Talking to my mom this morning, she reminded me that I’m allowed to make mistakes. I am allowed to care for myself. I am allowed to be happy.
I’m working to become comfortable with the chaos of raising children. It’s a process. It’s a very slow process.
If I allowed myself to, I’d spend all day every day picking up shoes and books and blocks. Doing load after load of laundry. Washing dish after dish after dish. But at some point, I had to realize that this is my home, not the place that I work. I’m supposed to be comfortable. I’m not the maid and I’m not paid to keep it spotless. More important than that, my having a spotless home doesn’t mean I win the award for best grownup ever.

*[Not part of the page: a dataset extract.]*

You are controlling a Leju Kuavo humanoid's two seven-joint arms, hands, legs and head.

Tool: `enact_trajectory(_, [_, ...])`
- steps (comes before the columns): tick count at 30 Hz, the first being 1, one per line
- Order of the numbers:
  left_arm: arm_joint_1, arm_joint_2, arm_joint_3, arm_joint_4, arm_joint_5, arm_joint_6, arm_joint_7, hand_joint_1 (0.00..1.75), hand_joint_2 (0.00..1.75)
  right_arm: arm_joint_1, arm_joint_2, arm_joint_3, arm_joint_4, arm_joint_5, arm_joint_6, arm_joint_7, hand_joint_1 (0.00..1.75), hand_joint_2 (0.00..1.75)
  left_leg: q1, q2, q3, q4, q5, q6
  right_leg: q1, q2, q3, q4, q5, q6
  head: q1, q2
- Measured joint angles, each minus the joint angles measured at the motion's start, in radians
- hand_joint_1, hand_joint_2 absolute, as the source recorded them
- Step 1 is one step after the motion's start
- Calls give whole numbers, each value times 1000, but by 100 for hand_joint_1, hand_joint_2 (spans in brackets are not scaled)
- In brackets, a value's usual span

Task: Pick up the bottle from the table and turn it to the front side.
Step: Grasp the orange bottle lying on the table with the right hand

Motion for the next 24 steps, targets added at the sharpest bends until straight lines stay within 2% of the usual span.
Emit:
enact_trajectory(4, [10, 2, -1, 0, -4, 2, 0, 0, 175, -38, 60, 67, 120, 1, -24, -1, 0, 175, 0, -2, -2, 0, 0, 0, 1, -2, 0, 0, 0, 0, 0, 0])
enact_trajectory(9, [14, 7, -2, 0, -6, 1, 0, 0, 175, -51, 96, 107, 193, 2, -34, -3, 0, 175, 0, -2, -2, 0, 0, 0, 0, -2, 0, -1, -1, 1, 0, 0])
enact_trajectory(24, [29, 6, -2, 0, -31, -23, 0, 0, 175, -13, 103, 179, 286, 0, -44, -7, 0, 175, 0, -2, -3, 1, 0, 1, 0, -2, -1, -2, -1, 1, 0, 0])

I’ve also had to accept that raising kids is messy. They cry, they have elaborate temper tantrums . I’m going to get things wrong. I’m going to have temper tantrums if my own.
But I know what I’m trying to do. I’m trying to raise kids who pick up after themselves (so I don’t make myself crazy doing it). I want kids who handle negative feelings like anger fear and disappointment in reasonable and healthy ways. I want to raise kids who give and don’t just take. It’s a process. It’s a messy, messy process.